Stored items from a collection
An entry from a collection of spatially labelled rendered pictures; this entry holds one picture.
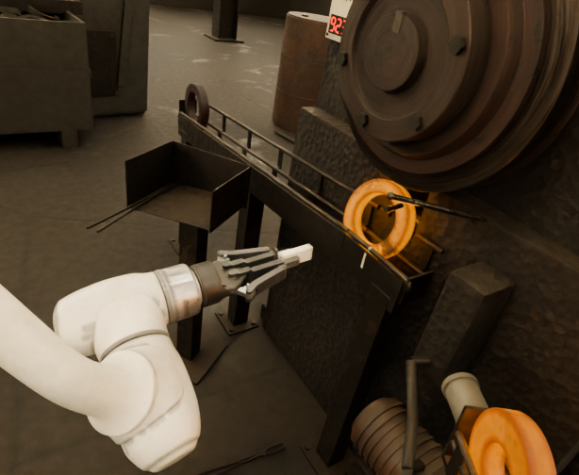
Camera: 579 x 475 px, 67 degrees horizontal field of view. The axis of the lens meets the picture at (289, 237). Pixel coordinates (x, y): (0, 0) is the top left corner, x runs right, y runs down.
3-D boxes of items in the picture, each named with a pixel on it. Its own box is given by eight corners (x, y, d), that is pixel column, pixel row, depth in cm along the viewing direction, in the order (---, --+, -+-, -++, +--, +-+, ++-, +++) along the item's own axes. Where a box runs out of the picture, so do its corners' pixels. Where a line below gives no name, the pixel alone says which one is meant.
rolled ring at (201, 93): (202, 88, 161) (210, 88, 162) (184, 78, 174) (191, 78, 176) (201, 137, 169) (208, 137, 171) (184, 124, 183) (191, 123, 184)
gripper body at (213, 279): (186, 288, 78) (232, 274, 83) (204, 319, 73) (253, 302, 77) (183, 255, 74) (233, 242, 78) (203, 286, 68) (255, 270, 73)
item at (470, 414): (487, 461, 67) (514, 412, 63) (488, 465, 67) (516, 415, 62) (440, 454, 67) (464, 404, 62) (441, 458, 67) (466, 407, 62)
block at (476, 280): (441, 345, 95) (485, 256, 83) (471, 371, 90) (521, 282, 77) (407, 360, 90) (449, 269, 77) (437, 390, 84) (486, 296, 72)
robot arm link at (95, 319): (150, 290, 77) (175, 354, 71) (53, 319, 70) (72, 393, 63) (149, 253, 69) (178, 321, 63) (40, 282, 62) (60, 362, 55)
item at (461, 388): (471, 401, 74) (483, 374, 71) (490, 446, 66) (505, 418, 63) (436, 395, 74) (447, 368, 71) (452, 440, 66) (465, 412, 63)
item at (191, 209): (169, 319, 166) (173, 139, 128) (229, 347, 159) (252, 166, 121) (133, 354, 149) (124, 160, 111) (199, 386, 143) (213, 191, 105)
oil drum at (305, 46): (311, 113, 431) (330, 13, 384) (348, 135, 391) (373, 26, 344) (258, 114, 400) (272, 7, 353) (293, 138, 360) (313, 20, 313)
* * *
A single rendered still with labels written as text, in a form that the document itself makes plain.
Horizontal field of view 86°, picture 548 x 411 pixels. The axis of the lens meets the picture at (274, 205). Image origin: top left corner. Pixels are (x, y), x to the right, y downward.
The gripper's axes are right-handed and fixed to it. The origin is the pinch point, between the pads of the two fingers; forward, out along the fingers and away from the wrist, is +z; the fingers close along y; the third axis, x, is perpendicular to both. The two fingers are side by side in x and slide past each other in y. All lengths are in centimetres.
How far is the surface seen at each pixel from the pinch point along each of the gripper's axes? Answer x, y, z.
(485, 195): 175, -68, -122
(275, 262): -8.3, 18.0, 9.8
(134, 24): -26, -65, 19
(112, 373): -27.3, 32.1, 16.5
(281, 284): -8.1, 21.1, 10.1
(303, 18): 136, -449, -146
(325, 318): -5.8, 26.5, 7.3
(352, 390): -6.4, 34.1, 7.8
--
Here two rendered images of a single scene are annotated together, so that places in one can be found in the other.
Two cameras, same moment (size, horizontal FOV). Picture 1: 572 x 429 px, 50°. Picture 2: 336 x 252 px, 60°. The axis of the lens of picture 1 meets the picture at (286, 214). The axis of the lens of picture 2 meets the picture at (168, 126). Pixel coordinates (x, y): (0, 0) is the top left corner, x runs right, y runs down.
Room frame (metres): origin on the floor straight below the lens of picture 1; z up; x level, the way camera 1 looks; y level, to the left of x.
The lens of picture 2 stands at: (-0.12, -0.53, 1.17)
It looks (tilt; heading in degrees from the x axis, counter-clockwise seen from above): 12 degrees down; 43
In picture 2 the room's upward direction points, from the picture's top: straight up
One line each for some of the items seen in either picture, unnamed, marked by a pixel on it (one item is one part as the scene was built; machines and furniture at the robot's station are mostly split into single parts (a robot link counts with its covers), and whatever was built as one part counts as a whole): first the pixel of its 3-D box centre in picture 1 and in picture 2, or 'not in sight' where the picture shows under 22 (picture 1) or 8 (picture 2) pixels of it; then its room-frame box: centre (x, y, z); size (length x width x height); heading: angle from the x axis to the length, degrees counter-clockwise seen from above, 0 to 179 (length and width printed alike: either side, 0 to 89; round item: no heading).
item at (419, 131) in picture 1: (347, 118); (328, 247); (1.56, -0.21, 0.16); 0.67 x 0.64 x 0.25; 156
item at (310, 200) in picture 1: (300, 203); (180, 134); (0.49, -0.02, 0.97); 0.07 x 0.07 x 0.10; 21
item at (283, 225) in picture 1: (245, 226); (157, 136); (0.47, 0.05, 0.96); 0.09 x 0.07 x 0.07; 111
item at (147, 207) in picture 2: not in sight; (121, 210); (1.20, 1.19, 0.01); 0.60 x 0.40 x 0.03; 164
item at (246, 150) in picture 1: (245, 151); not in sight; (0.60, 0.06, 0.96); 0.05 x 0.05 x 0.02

## GOAL OF THE EXERCISE
Spot the lines above that mention "field" and copy them.

## ANSWER TO THE EXERCISE
Camera: 579 x 475 px, 67 degrees horizontal field of view. The axis of the lens meets the picture at (289, 237). Pixel coordinates (x, y): (0, 0) is the top left corner, x runs right, y runs down.
Horizontal field of view 86°, picture 548 x 411 pixels. The axis of the lens meets the picture at (274, 205). Image origin: top left corner. Pixels are (x, y), x to the right, y downward.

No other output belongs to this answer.